No, it wasn't, he said in his mind frantically, it wasn't like that, I must remember wrong. His mind said back at him, Like you remembered wrong before?
Danny was going on talking but he couldn't listen. Please, oh, please, it can't have happened again. It never did happen, nothing happened before, you just remembered wrong is all. You can't ever be sure in the dark, and it was night then too, of course it had to be, it was always night when-When things happened. A light green shirt that time because it was hot, it was summer, and the mark didn't come out when she washed it, you could still see where it'd been. That wasn't blood either, acourse it wasn't, how could it be?
He said louder than he meant to, "I-I got to go home, I better not be late for supper," and walked away fast as he could. He didn't want to hear any more about it, or he might remember too much. There wasn't anything to remember, he was just making up stories in his head to try and scare her, because he There were long times when he never thought about it, but when he did, it was all right there sharp and clear, more like it pounced at him instead of him remembering. That other night. The first time. Wet red mark on the green shirt and her scolding-because it was late. The big doll with the pink dress and goldy hair. And next day people talking about-what had happened-to that colored girl.
He was almost running now, trying to run away from the voice in his mind, and he blundered into a man walking the other way. The man said something and put out a hand to steady him on his feet, but Marty pulled away and dodged round the corner into Graham Court. He leaned on the broken-down picket fence of the corner house and he hit it with his fist, the breath sobbing in his throat, tears squeezing out from tight-shut eyes.
"I tole her," he said low in his throat. "I tried tell her!" It was all he could do, wasn't it? What else could thirteen years old do? But there wasn't much to tell, that time or this time-he really remembered, knew his own self. She said so. He didn't know, he must've remembered wrong, or he was a wicked boy just trying to scare her. Making up stories that couldn't be so.
And she washed the green shirt but the mark still showed after.
After a while Marty straightened and went on, slowly, down the little cul-de-sac. He didn't want to go home; just two things pulled him that way, drearily, as they had before. Habit, and Dad's voice that time a while back, slow and easy like always, Dad saying, "You want to be nice t' your ma, Marty, an' help her all you can, an' don't do nothing to worry her. I know it ain't easy, times, but things ain't easy for her neither. You got to remember she come of folks had a lot more than the Lindstroms, back home-her pa Ole Larsen was a rich man, eleven hundert acres he had all good land too, an' his girls never wanted for nothing. Maybe them Larsens did give theirselves airs, but maybe they had reason to, an' anyways your ma never had cause to makeshift an' scrims on nothing, till she married me-an' it ain't exactly been a easy row to hoe for her, not noways. I know she gets cross-tongued once in a while, but you got to remember things is hard for her too."

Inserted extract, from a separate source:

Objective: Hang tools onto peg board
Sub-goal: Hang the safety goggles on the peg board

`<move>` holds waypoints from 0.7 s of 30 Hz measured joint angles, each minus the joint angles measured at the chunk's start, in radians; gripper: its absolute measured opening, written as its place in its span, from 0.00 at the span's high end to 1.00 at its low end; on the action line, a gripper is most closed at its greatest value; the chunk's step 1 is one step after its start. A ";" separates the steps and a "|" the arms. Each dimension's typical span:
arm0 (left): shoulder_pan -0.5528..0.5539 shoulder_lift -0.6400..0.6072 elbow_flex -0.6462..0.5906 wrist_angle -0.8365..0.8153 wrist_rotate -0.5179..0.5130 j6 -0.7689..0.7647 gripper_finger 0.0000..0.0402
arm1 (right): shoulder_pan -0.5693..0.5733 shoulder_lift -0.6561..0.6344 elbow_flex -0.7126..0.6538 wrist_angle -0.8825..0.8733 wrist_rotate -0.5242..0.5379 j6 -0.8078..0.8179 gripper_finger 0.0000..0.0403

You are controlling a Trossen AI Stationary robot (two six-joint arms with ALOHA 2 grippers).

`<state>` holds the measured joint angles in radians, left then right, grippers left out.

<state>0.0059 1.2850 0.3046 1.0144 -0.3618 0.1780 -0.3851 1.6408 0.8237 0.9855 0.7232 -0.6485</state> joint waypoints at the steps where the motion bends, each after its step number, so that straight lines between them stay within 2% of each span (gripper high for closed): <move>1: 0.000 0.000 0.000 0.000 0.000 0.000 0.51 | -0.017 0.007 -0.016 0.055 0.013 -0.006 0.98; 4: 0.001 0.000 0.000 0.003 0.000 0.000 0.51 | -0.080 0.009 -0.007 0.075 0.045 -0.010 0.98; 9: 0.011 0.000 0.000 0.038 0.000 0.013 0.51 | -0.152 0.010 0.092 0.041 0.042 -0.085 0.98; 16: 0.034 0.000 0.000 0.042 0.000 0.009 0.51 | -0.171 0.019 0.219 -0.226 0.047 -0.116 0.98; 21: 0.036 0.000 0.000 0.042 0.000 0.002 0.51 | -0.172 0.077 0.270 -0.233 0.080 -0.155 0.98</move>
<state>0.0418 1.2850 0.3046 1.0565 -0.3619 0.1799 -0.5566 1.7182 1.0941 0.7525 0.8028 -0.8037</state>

That had been before-anything happened. If it had.
Marty went up the stairs of the apartment building slow, hanging onto the shaky railing. He felt another thing he'd got to feeling almost all the time lately, and that was as if there were two of him: one was a little kid whose ma was right whatever she said or did, just naturally because she was Ma-and the other was, well, nearest he could come was Marty-separate-from-Ma, who knew Ma might be wrong about some things. He tried to push that Marty away, because he didn't want to really know that, but seemed like that Marty was getting stronger and stronger in him. At the same time there were two other Martys, the one that was just a wicked little boy making up stories-and the one that knew different.
That one was scared, deep and cold inside. Because it was all his fault, must be, even if he'd never meant, never known, if he'd just sort of forgot for a while.

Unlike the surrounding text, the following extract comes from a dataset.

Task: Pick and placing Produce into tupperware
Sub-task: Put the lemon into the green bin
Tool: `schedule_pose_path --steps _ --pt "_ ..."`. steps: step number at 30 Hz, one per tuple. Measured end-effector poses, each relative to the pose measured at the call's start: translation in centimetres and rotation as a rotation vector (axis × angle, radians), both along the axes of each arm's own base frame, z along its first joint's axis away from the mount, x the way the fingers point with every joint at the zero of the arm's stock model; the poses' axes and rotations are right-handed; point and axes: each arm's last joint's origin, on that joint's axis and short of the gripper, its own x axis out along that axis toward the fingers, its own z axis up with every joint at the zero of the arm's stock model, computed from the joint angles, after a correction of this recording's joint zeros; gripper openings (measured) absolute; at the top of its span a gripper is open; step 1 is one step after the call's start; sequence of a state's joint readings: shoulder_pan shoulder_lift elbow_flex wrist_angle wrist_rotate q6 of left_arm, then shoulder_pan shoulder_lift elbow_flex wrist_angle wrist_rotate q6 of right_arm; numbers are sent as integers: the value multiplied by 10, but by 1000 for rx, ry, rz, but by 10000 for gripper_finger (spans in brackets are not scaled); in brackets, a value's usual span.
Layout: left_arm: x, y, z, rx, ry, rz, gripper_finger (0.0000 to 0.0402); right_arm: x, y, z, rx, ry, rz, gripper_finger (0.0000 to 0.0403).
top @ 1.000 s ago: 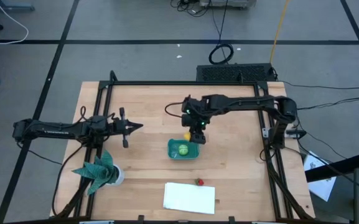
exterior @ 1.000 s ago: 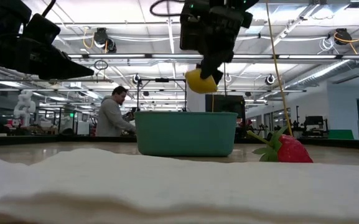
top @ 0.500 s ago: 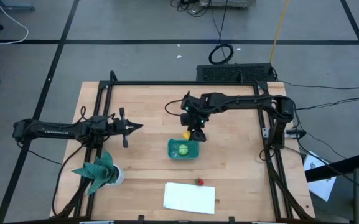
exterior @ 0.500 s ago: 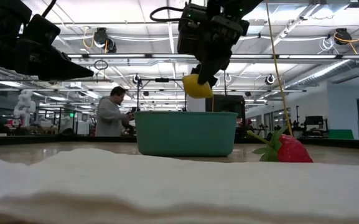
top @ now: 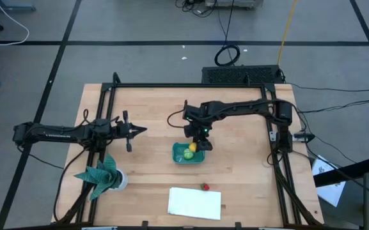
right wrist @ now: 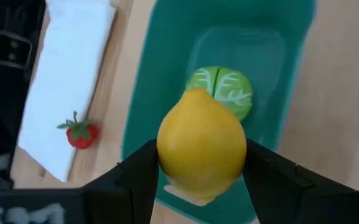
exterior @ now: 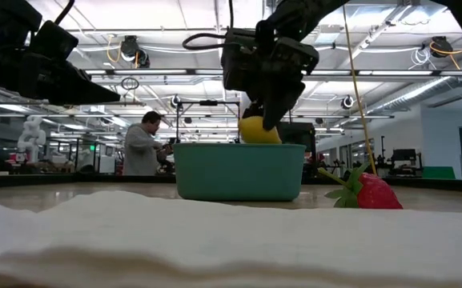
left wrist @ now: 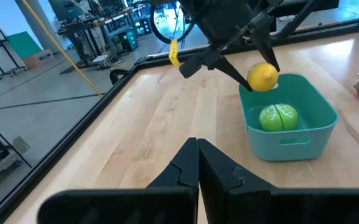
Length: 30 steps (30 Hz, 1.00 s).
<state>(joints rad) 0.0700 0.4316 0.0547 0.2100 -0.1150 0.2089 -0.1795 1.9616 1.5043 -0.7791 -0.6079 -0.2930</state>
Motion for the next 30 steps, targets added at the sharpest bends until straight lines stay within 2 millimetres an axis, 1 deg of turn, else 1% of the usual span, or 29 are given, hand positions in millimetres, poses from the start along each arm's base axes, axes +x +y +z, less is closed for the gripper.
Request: schedule_pose_path --steps 3,12,17,22,30 --pt "0 0 0 3 0 0 1 -1 2 -2 -17 -6 47 192" --pt "0 0 0 6 1 12 1 1 3 -2 -65 -64 106 192" --pt "0 0 -1 8 7 15 1 4 11 -7 -165 -82 177 192" --pt "0 0 -1 8 8 16 1 5 19 -7 -206 -99 228 192" --pt "0 0 -1 7 8 16 1 5 21 -7 -195 -84 205 192"
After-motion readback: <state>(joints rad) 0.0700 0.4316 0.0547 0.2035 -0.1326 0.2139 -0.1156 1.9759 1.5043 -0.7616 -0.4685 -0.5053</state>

And the bad feeling had begun maybe when Dad went away, but what had made it so bad ever since was-that first time, back there on Tappan Street on a breathless night in late September.
He'd had to tell her. Things happened that were too big for you, frightening and confusing, that you couldn't do anything about yourself-you told your ma or dad, and they knew what to do. Only Dad hadn't been there.
And there was a third place the real bad feeling started, after she wouldn't believe, wouldn't listen-when she did something she'd never done before, ever: when she went out and bought a newspaper, and read about-It. And said like to herself in a funny kind of whisper, "Only some nigger girl, anyways. Prob'ly trash-just trash."
And the next day she'd gone and found this place for them to move, account it was cheaper, she said.
He got to the dark top of the stairs, and he thought frantically, I got to tell her. I got to try. Because He was sick and shaking with fear, with guilt, with the weight of a thing thirteen couldn't bear alone. The door was locked like always and he knocked and she said sharp, "Who is it?"
"It's me, Ma, let me in." And there wasn't any other way to say it than he did, then: "Ma, it's happened again! Ma-please listen-I didn't mean to-I never meant nothing to happen-but it must've, because-"
She just stood and stared at him.
"-Because it was blood on my coat's morning." He gulped and went on through the lump in his throat, "And-and the place they found-it-it was right where I-"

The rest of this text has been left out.